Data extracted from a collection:

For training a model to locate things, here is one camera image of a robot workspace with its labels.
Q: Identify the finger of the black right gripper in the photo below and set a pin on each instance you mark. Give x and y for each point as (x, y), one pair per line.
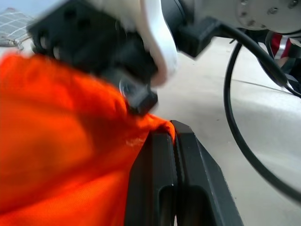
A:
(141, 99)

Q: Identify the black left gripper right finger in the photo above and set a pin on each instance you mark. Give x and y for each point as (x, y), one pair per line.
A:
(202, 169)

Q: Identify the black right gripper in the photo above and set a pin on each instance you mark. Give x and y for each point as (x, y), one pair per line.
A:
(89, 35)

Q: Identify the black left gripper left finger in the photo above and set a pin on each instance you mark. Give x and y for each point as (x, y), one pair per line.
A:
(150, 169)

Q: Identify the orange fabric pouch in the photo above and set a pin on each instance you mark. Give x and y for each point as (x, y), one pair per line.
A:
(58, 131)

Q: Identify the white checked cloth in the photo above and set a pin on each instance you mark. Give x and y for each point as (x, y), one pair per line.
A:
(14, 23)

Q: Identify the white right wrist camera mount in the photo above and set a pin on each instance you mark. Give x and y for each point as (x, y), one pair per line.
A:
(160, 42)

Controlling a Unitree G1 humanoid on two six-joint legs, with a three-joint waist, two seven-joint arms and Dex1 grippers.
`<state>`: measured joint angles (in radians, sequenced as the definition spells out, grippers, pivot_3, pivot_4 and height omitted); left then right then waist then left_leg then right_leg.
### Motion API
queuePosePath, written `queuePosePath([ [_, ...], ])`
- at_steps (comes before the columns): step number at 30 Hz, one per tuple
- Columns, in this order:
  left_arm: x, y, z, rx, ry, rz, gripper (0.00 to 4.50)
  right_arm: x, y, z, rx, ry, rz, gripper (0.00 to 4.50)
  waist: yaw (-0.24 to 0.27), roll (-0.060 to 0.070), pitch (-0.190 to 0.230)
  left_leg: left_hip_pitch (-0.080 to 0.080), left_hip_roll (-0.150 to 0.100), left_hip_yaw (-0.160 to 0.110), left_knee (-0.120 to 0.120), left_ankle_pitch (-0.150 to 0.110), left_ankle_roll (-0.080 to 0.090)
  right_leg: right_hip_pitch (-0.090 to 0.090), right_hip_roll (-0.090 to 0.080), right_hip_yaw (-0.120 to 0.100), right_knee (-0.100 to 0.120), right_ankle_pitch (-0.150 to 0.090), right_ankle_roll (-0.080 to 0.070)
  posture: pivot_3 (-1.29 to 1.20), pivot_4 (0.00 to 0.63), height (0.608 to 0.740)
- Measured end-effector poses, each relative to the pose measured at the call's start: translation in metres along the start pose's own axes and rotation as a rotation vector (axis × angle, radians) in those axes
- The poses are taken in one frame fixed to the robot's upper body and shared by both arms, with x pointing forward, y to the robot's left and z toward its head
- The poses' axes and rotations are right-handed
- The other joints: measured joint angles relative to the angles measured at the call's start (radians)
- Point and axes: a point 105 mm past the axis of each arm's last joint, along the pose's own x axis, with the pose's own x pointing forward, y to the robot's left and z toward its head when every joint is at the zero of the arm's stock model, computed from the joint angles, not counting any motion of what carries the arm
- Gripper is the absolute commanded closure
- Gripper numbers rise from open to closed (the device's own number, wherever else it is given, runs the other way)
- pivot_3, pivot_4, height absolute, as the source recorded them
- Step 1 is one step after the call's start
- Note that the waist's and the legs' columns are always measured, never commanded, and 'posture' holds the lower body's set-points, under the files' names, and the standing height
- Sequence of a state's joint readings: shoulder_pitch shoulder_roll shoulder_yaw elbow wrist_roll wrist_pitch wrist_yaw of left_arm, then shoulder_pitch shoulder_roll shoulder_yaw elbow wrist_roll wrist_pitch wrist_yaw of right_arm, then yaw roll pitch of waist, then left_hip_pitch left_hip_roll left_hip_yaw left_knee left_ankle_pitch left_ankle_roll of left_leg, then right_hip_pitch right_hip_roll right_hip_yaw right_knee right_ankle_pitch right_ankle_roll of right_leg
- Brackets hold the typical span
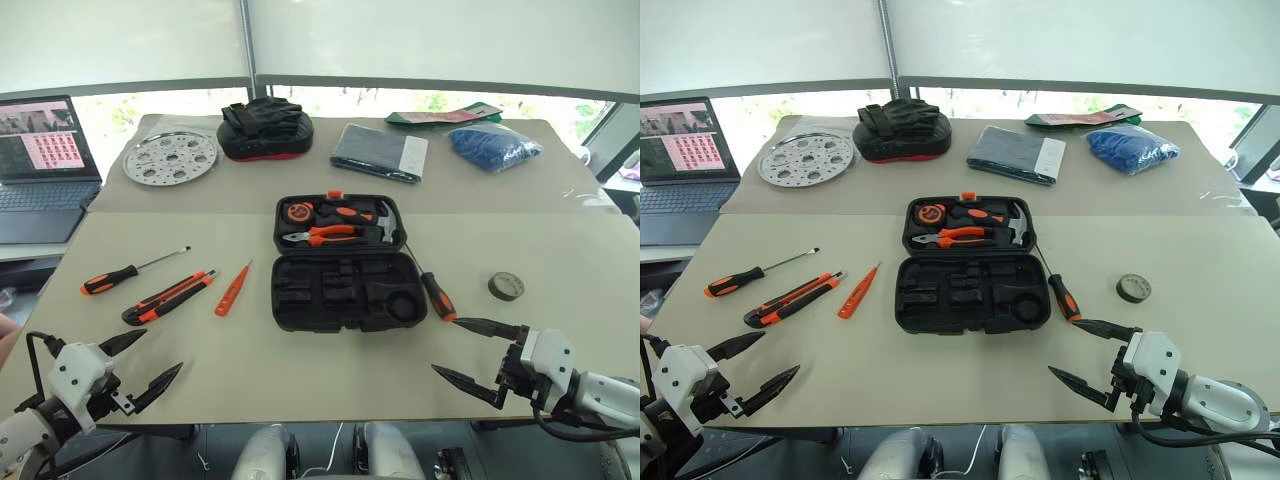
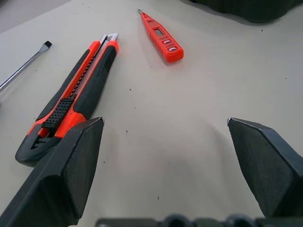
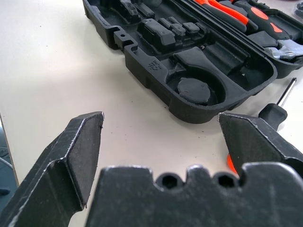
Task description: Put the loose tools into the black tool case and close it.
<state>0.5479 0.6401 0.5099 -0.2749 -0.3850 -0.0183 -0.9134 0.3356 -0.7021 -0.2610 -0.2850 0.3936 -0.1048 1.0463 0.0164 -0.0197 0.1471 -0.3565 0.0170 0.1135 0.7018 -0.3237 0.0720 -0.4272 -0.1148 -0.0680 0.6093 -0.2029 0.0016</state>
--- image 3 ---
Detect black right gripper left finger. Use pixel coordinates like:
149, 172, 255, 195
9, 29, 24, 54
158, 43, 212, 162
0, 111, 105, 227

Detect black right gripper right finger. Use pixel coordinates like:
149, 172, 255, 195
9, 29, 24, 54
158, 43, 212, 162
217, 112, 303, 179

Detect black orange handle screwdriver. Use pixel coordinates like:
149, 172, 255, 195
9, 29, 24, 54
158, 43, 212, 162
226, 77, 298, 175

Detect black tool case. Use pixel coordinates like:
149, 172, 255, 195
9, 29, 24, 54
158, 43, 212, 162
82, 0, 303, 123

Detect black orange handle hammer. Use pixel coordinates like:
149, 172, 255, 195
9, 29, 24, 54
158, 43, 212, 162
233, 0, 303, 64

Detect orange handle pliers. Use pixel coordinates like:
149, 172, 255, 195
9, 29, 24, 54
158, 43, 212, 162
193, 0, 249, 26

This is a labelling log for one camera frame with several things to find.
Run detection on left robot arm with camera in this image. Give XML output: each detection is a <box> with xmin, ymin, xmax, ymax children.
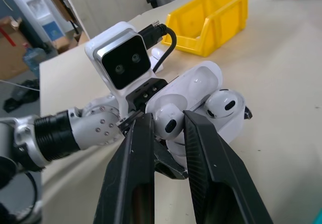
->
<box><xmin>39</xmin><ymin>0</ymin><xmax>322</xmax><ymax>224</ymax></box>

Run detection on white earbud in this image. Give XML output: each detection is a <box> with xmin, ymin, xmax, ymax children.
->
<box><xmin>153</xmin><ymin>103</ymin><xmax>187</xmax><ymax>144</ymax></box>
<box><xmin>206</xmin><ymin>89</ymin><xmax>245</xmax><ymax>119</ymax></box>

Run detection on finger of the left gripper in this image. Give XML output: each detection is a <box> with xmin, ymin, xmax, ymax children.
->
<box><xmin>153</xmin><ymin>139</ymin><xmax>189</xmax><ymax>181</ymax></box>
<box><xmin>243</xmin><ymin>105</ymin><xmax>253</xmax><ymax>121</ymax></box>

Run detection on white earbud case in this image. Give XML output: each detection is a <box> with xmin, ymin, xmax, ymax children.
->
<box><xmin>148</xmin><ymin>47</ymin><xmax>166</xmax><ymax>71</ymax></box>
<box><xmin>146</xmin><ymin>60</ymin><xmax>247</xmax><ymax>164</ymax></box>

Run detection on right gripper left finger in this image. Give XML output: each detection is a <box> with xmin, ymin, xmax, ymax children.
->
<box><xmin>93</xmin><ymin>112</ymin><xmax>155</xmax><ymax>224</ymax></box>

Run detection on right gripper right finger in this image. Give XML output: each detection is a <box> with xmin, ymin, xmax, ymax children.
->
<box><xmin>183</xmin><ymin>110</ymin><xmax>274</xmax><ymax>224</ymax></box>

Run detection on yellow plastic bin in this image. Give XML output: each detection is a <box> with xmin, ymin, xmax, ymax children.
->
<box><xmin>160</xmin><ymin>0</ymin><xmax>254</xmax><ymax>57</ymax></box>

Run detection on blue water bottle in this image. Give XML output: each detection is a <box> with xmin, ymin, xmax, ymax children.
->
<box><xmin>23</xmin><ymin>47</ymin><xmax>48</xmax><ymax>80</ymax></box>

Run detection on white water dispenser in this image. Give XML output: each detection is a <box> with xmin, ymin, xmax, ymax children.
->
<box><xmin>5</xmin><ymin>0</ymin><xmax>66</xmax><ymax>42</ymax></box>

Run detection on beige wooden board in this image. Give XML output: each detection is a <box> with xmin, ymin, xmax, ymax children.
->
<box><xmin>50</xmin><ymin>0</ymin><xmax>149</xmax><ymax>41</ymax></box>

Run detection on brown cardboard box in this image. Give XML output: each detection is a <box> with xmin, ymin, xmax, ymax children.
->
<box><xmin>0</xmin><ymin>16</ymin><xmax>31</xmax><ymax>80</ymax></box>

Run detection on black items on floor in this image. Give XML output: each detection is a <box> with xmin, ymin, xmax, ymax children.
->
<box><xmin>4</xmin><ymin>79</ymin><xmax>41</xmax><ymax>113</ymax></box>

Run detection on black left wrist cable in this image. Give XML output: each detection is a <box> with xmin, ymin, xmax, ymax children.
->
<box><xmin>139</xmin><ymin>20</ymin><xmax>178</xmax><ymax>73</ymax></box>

==

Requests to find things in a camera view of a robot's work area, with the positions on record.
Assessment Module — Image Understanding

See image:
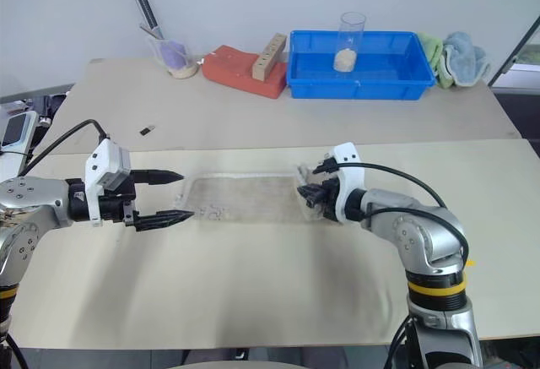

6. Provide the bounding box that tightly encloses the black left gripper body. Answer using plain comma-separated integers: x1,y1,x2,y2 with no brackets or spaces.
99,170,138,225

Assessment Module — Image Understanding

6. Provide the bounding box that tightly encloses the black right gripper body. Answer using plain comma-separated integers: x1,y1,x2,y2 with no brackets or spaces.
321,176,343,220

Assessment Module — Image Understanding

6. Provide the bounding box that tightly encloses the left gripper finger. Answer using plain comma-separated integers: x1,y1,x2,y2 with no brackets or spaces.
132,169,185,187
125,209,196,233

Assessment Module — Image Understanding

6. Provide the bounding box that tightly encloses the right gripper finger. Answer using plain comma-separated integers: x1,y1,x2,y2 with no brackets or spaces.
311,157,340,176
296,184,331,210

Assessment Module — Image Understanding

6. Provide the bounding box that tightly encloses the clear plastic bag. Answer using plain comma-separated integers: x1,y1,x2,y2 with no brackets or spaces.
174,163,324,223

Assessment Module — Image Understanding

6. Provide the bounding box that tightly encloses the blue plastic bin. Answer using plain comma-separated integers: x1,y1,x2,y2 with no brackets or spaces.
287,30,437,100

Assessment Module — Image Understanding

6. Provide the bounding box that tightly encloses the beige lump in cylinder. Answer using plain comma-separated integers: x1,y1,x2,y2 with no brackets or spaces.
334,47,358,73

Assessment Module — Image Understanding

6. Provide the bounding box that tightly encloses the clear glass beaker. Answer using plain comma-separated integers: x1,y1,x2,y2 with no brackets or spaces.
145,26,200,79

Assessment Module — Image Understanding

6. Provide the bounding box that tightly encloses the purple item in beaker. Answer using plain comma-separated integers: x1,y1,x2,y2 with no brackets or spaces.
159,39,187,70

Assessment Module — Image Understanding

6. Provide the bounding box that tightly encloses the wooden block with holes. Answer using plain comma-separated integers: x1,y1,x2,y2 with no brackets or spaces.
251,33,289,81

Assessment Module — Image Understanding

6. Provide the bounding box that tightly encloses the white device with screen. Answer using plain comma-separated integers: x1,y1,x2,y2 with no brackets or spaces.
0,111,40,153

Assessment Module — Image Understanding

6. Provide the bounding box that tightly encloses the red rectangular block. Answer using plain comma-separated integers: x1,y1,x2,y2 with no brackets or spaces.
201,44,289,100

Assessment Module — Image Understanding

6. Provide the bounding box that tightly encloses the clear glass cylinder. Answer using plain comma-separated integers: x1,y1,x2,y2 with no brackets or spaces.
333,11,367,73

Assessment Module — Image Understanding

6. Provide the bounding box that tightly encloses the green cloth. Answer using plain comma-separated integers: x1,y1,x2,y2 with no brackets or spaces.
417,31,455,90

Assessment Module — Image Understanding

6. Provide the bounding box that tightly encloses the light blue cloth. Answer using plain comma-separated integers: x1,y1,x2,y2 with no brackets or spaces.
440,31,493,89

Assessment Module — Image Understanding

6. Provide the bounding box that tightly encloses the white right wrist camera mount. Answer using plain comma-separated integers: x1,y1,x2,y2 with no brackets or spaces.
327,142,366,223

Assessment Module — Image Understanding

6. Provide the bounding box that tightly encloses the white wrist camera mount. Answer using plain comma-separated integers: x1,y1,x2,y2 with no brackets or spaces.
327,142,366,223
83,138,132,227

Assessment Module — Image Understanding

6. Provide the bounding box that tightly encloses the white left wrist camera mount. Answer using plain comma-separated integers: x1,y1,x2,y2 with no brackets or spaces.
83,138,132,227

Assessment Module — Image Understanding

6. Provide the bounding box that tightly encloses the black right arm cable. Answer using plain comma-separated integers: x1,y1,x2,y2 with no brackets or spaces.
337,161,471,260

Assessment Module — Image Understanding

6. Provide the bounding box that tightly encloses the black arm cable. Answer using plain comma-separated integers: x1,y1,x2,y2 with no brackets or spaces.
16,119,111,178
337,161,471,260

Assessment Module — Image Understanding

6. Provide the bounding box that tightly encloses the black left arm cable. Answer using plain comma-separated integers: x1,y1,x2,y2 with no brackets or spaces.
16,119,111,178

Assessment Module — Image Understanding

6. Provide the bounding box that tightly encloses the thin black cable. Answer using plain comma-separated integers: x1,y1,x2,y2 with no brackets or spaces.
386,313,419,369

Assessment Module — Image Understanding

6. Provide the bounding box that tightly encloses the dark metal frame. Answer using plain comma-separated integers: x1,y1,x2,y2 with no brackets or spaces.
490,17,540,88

...

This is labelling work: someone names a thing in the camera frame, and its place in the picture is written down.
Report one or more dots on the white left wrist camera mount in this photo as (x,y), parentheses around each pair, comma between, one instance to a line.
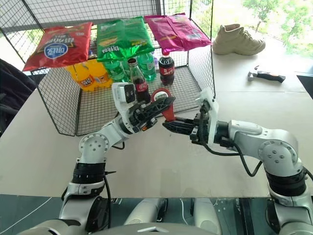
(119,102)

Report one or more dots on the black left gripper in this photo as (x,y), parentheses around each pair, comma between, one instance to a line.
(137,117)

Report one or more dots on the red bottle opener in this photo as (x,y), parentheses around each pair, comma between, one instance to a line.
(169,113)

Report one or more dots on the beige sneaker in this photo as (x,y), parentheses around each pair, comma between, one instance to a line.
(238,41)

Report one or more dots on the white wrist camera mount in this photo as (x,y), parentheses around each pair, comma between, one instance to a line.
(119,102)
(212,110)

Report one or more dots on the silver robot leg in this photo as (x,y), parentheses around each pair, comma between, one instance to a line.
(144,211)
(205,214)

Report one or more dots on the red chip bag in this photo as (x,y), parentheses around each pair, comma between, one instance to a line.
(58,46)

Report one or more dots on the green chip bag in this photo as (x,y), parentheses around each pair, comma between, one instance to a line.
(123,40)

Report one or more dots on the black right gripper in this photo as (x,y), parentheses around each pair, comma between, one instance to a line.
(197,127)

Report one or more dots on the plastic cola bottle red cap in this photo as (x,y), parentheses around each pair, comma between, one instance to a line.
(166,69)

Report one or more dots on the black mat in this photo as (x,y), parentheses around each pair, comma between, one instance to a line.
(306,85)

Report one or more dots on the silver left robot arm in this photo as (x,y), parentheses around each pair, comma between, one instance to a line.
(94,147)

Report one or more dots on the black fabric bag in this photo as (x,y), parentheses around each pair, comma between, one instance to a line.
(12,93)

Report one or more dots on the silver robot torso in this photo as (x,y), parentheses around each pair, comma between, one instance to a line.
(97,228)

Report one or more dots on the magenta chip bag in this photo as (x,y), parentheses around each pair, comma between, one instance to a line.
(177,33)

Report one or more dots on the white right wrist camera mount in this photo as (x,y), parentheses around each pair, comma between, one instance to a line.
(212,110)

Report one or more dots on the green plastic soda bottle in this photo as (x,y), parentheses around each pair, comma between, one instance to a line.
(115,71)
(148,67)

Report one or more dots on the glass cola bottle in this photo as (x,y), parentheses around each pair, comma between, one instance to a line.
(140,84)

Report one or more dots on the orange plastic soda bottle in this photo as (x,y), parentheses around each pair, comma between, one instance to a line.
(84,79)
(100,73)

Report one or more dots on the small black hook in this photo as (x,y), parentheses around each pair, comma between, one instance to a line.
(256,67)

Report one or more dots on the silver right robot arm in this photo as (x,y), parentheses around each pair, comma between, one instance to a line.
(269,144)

EXERCISE REQUIREMENTS:
Look through the lines above for "angles". Say how many have it, and give no other words.

RESPONSE FOR THIS EXERCISE:
3